Unpopular Opinion: Surviving the Ivory Tower Has Made "Real World" Work a Cakewalk.
“What are you going to do with a PhD in English?”
While completing my doctoral dissertation, I would always answer this skeptical question the same way: “Become an English professor, I hope.” Little did I realize that my PhD was preparing me for a much healthier, happier, and easier life outside of academia and teaching.
It’s a common myth that a humanities PhD is a deeply impractical pursuit, almost completely divorced from the concerns and needs of the world beyond campus borders. When I started freelancing, however, I was stunned at how well my writing was received and how quickly I was able to impress people in a variety of writing styles. That’s when I realized that the rigorousness of my academic training overqualified me for “Real World” work in a good way.
To complete my PhD in English literature, I had to write a dissertation: a book-length document in which I advanced a complex argument about a variety of literary works and used quotes from those works to prove my point.
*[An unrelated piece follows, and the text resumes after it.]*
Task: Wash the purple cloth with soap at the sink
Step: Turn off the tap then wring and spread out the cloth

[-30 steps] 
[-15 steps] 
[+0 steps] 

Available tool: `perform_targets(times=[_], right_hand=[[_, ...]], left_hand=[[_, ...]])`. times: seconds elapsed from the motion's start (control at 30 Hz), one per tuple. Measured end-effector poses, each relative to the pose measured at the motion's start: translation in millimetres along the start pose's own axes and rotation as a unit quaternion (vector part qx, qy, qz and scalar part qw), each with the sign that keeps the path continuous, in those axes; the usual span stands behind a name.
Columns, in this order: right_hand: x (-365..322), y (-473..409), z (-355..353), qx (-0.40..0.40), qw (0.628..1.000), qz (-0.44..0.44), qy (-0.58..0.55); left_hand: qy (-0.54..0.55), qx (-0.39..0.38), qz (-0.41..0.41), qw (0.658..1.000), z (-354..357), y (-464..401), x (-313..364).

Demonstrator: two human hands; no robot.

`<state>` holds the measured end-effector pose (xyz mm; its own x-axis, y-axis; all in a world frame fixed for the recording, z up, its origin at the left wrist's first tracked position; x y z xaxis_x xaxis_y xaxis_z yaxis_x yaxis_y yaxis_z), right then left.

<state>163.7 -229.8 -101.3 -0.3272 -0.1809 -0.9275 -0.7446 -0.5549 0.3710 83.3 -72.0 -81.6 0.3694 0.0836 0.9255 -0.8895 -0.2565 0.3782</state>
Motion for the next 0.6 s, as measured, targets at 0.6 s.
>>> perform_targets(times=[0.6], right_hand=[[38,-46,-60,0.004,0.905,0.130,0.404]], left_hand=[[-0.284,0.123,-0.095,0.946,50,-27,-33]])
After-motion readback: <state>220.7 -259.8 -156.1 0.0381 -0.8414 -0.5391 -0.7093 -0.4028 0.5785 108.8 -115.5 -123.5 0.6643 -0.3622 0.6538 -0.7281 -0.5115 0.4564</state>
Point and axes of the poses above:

Dissertations are rarely masterpieces, since they are almost always a first attempt at a really difficult task. All you have to do is ask an academic how much they had to revise their dissertation to make it a published book to realize how messy they usually are.
However, few training programs give writers the opportunity to gain so much experience practicing how to communicate complex ideas clearly and concisely. While Malcolm Gladwell’s famous “10,000-hour” rule has been rightly debunked by the very researcher whose paper inspired Gladwell to make it up in the first place, writing is a notoriously painstaking and inefficient process. I spent six years, give or take, working on my dissertation. That’s a lot of years to hone very difficult skills.
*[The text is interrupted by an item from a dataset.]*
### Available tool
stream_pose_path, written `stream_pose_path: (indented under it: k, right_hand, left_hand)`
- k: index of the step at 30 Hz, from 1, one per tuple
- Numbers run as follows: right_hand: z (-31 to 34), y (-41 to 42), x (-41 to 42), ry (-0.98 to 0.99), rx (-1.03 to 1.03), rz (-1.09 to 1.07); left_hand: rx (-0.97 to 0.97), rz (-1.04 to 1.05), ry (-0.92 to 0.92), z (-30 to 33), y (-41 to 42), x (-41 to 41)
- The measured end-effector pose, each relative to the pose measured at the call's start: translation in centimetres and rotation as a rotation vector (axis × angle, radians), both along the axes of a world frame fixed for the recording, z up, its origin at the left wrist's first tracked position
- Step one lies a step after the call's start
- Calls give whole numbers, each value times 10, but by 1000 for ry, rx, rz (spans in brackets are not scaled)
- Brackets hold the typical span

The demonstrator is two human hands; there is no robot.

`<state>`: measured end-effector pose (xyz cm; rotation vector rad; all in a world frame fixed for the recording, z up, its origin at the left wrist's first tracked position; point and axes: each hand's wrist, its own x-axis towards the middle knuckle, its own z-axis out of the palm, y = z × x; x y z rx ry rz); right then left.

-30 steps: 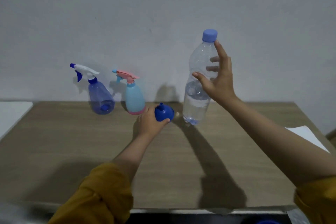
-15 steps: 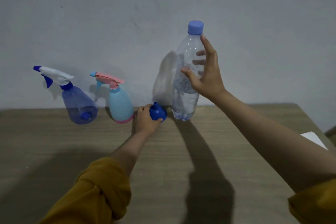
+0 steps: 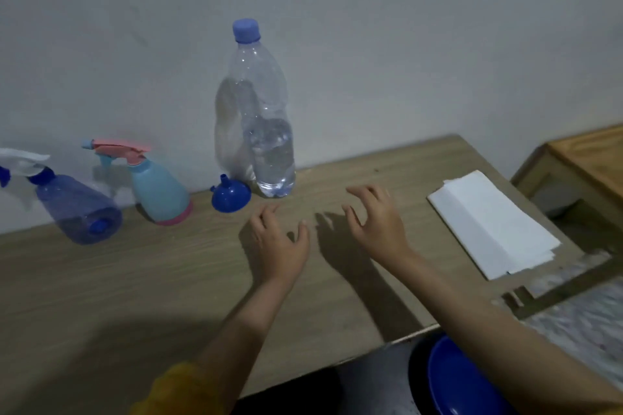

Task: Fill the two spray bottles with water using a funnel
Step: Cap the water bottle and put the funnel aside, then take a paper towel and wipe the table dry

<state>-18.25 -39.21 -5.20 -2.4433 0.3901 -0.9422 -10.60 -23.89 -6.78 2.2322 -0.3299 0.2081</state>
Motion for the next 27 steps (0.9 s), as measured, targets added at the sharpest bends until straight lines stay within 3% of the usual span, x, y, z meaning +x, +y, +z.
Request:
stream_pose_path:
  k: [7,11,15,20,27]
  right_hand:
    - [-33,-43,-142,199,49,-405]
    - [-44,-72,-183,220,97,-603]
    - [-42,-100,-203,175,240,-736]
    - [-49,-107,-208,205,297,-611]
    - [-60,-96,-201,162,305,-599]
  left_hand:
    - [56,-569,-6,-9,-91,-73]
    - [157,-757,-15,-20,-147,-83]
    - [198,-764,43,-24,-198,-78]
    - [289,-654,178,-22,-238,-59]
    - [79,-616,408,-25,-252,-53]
In the same piece linked above, the author mentions that the quality of practice times is far more important than the quantity. One of the most daunting aspects of a dissertation is that you should be able, as the sayings go, to explain what you’re working on to your mother (who presumably knows nothing about your work), or an intelligent 13 year-old. That’s one of the toughest and most valuable writing skills I’ve ever encountered. Another valuable skill you learn when writing a dissertation is to take what is usually about a 40-page document and trim it down to half its size for a journal article or a conference paper. In short, you’re learning how to take a complex idea and scale it up or down depending what you need to do with it.
You’re also doing this work under crushing pressure. No editor or client I’ve worked with has been even half as demanding or critical as my PhD advisors. I don’t necessarily condone this “tough love” approach; mental health statistics showing that PhD students are far more depressed than the general population suggest that they need building up as much as tearing down. (In my experience, professors seem to assume that you’re already at the top of your field and therefore already know you’re good enough. The opposite is true; impostor syndrome is pervasive.)
These are just two of the many examples of how the rigor of my PhD experience more than prepared me for writing and editing outside of academia. I have received a depth and quality of training most writers and editors lack, and it has given me an overwhelming advantage when it comes to my work now. The best analogy I can give is the difference between running a marathon (which I’ve done, twice) with a 50lb weight on your back compared to running unburdened in the latest, most innovative training shoes. That’s not to say I don’t have things to learn, or that I don’t have room to improve. Rather, I’ve been able to learn what I need to know and implement it very quickly. Better yet, I have so much more confidence in myself and my work, and it shows.
So, if you’re an editor looking for a writer, or a writer looking for an editor, let go of the myth that PhDs in the real world have a steep learning curve. We’re more likely to be the most skilled, as well as the most knowledgable, people in the room. Even better, we love to keep learning, and we’re always ready to embrace a challenge.